Monitor system metrics in a sar-like (System Activity Report) manner:

$ pcp atopsar

Monitor system metrics in a sar like fashion with two second interval from two different hosts:

$ pmstat -t 2sec -h acme1.com -h acme2.com

Monitor system metrics in an iostat like fashion with two second interval:

$ pmiostat -t 2sec -h acme.com

Monitor performance metrics with a GUI application with two second default interval from two different hosts. Use File->New Chart to select metrics to be included in a new view and use File->Open View to use a predefined view:

$ pmchart -t 2sec -h acme1.com -h acme2.com

Retrospective Performance Analysis

PCP archive logs are located under /var/log/pcp/pmlogger/ hostname , and the archive names indicate the date they cover. Archives are self-contained, and machine-independent so can be transfered to any machine for offline analysis.
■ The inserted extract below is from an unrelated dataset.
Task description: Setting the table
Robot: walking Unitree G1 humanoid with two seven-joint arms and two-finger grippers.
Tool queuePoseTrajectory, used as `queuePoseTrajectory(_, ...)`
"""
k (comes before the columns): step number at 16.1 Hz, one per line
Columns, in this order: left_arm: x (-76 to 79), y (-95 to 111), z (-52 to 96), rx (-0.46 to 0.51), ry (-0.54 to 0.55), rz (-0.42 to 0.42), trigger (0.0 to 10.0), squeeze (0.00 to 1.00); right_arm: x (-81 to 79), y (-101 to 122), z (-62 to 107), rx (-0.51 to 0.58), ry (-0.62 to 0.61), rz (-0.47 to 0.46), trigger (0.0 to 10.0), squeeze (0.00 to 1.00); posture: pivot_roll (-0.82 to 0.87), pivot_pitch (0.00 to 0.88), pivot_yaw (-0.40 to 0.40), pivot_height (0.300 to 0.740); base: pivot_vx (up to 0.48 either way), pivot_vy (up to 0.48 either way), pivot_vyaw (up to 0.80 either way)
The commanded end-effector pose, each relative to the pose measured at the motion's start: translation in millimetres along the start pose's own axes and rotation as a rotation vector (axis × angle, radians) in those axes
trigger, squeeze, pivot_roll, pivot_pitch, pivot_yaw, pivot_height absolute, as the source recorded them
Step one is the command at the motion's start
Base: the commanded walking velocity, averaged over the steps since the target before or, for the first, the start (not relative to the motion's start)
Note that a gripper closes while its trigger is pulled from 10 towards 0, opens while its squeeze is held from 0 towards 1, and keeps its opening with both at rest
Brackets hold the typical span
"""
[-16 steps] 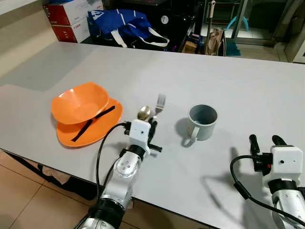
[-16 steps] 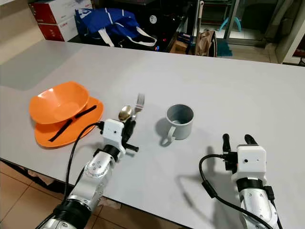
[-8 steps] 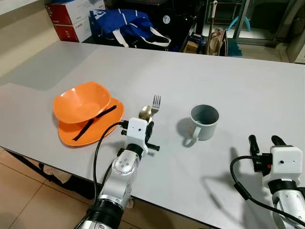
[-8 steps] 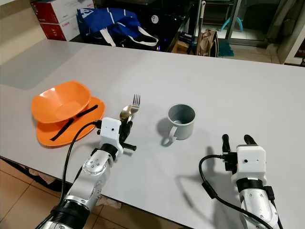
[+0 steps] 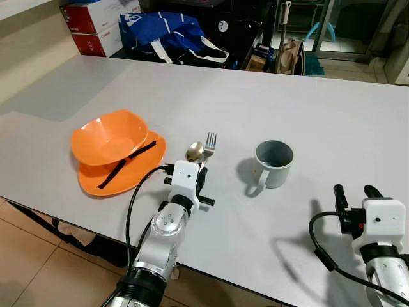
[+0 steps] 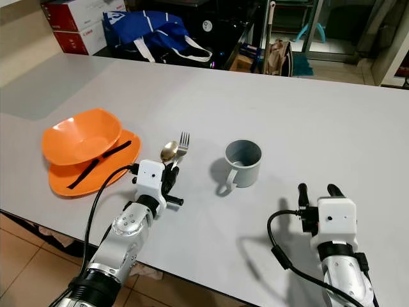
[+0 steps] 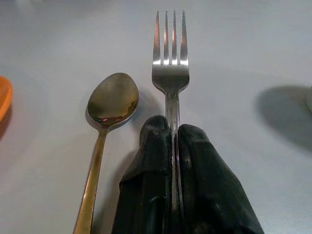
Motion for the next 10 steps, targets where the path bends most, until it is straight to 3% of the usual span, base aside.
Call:
queuePoseTrajectory(1,0.6,3.4,1.5,0.01,0.0,-0.011,10.0,0.61,1.6,7.0,-0.1,0.024,0.0,-0.002,10.0,0.0,-0.22,0.0,0.092,0.74,0.0,0.0,0.0)
queuePoseTrajectory(2,1.0,3.0,1.5,0.007,0.0,-0.011,10.0,0.61,1.8,6.9,-0.1,0.023,0.001,-0.002,10.0,0.0,-0.22,0.0,0.092,0.74,0.0,0.0,0.0)
queuePoseTrajectory(3,1.2,2.8,1.4,0.005,0.001,-0.009,10.0,0.83,1.7,7.4,0.0,0.024,0.001,-0.001,10.0,0.0,-0.22,0.0,0.092,0.74,0.0,0.0,0.0)
queuePoseTrajectory(4,1.5,2.5,1.4,0.004,0.001,-0.01,10.0,0.93,1.6,7.8,0.3,0.023,0.001,-0.001,10.0,0.0,-0.22,0.0,0.092,0.74,0.0,0.0,0.0)
queuePoseTrajectory(6,1.3,2.6,1.4,0.003,0.002,-0.012,10.0,1.0,1.3,8.1,0.7,0.023,0.002,-0.001,10.0,0.0,-0.22,0.0,0.093,0.74,0.0,0.0,0.0)
queuePoseTrajectory(10,-0.6,3.2,1.6,0.003,0.006,-0.017,10.0,1.0,0.0,8.2,1.2,0.021,0.001,-0.006,10.0,0.0,-0.22,0.0,0.095,0.74,0.0,0.0,0.0)
Point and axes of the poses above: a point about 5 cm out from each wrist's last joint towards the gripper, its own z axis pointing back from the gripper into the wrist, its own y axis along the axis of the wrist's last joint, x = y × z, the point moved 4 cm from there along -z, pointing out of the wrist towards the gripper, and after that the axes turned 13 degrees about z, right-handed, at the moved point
Check the host and the time period an archive covers:

$ pmdumplog -l acme.com/20140902

Check PCP configuration at the time when an archive was created:

$ pcp -a acme.com/20140902

Display all enabled performance metrics at the time when an archive was created:

$ pminfo -a acme.com/20140902

Display detailed information about a performance metric at the time when an archive was created:

$ pminfo -df mem.freemem -a acme.com/20140902

Dump past disk write operations per partition in an archive using fixed point notation (use -i instance to list only certain metrics and -r for raw values):

$ pmval -f 3 disk.partitions.write -a acme.com/20140902

Replay past disk write operations per partition in an archive with two second interval using fixed point notation between 9 AM and 10 AM (use full dates with syntax like @"2014-08-20 14:00:00" ):

$ pmval -d -t 2sec -f 3 disk.partitions.write -S @09:00 -T @10:00 -a acme.com/20140902

Calculate average values of performance metrics in an archive between 9 AM / 10 AM using table like formatting including the time of minimum/maximum value and the actual minimum/maximum value:

$ pmlogsummary -HlfiImM -S @09:00 -T @10:00 acme.com/20140902 disk.partitions.write mem.freemem

Dump past CPU load, memory usage, and disk write operations per partition in an archive averaged over 10 minute interval with fixed columns between 9 AM and 10 AM:

$ pmdumptext -Xlimu -t 10m -S @09:00 -T @10:00 'kernel.all.load[1]' 'mem.util.used' 'disk.partitions.write' -a acme.com/20140902

Dump past CPU load, memory usage, and disk write operations per partition in an archive with extended header using MBs but without interpolation between 9 AM and 10 AM:

$ pmrep -a acme.com/20140902 -p -u -b MB -x -S @09:00 -T @10:00 kernel.all.load mem.util.used disk.partitions.write

Summarize differences in past performance metrics between two archives, comparing 2 AM / 3 AM in the first archive to 9 AM / 10 AM in the second archive (grep for '+' to quickly see values which were zero during the first period):

$ pmdiff -S @02:00 -T @03:00 -B @09:00 -E @10:00 acme.com/20140902 acme.com/20140901

Replay past system metrics in an archive in a top-like window starting 9 AM:

$ pcp atop -b 09:00 -r acme.com/20140902
$ pcp -S @09:00 -a acme.com/20140902 atop

Dump past system metrics in a sar like fashion averaged over 10 minute interval in an archive between 9 AM and 10 AM:

$ pmstat -t 10m -S @09:00 -T @10:00 -a acme.com/20140902

Dump past system metrics in an iostat(1) like fashion averaged over one hour interval in an archive:

$ pmiostat -t 1h -a acme.com/20140902

Dump past system metrics in a free(1) like fashion at a specific historical time offset:

$ pcp -a acme.com/20140902 -O @10:02 free

Replay performance metrics with a GUI application with two second default interval in an archive between 9 AM and 10 AM. Use File->New Chart to select metrics to be included in a new view and use File->Open View to use a predefined view:

$ pmchart -t 2sec -S @09:00 -T @10:00 -a acme.com/20140902

Merge several archives as a new combined archive (see the manual page how to write configuration file to collect only certain metrics):

$ pmlogextract <archive1> <archive2> <newarchive>

Visualizing iostat and sar Data

iostat and sar data can be imported as PCP archives which then allows inspecting and visualizing the data with PCP tools. The iostat2pcp(1) importer is in the pcp-import-iostat2pcp package and the sar2pcp(1) importer is in the pcp-import-sar2pcp package.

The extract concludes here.